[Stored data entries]
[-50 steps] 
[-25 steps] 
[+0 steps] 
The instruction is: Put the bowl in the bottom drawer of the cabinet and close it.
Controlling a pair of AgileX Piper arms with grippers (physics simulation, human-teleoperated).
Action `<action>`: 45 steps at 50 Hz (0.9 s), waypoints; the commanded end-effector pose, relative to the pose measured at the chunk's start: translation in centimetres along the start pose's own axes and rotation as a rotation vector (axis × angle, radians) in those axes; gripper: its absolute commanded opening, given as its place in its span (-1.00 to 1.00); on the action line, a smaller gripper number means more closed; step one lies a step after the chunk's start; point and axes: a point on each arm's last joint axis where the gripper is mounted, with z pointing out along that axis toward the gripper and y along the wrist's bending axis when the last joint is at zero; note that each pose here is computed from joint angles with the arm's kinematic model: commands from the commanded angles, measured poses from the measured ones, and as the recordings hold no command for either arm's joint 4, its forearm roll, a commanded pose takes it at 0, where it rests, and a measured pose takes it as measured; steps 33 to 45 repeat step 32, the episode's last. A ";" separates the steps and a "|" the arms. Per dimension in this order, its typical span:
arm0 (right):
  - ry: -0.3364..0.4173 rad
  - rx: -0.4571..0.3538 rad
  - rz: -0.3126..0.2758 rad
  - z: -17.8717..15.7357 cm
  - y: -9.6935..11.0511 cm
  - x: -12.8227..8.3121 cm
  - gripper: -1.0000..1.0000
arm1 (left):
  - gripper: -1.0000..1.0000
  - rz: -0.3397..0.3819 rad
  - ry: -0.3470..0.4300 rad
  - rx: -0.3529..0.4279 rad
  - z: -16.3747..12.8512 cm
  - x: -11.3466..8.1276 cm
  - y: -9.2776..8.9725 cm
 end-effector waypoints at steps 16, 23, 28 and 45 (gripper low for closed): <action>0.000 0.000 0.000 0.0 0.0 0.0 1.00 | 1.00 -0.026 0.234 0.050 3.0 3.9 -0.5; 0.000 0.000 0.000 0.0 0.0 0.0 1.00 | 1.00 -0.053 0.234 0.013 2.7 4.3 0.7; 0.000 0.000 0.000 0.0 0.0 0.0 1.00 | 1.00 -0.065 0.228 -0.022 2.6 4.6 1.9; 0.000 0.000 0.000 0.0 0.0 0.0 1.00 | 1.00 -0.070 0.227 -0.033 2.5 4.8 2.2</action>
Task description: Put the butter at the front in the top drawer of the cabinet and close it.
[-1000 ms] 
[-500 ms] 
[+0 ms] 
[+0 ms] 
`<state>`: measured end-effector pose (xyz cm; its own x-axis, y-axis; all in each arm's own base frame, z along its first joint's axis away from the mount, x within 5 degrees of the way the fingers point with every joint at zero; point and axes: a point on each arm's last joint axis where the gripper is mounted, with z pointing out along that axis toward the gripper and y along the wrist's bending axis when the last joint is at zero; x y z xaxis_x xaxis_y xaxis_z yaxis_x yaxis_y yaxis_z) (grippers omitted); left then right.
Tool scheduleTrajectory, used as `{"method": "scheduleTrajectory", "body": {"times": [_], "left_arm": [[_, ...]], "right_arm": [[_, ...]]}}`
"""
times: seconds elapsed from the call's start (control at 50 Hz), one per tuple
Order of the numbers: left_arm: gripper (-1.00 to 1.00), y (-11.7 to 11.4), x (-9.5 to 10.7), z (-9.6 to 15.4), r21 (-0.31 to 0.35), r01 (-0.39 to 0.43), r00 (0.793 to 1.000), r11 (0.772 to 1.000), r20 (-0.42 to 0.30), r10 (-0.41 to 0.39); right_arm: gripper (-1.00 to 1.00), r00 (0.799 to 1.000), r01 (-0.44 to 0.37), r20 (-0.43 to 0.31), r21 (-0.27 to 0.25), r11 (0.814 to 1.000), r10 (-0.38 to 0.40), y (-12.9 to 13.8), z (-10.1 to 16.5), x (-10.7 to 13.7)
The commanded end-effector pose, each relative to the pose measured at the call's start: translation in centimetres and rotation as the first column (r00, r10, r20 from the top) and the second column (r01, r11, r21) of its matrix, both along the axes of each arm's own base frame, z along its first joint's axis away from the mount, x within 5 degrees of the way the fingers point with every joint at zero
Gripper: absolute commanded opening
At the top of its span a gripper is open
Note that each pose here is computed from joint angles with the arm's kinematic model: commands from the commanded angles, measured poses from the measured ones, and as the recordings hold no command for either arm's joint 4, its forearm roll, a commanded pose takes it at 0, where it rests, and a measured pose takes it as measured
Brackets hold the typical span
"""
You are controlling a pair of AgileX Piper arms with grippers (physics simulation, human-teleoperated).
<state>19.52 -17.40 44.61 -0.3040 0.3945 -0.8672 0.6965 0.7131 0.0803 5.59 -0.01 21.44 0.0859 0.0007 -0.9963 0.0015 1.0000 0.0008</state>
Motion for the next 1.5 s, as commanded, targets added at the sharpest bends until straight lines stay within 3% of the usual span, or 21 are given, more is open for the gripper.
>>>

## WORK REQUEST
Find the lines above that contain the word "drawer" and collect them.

## SOLUTION FOR THIS EXERCISE
The instruction is: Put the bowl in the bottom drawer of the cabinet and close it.
Task description: Put the butter at the front in the top drawer of the cabinet and close it.

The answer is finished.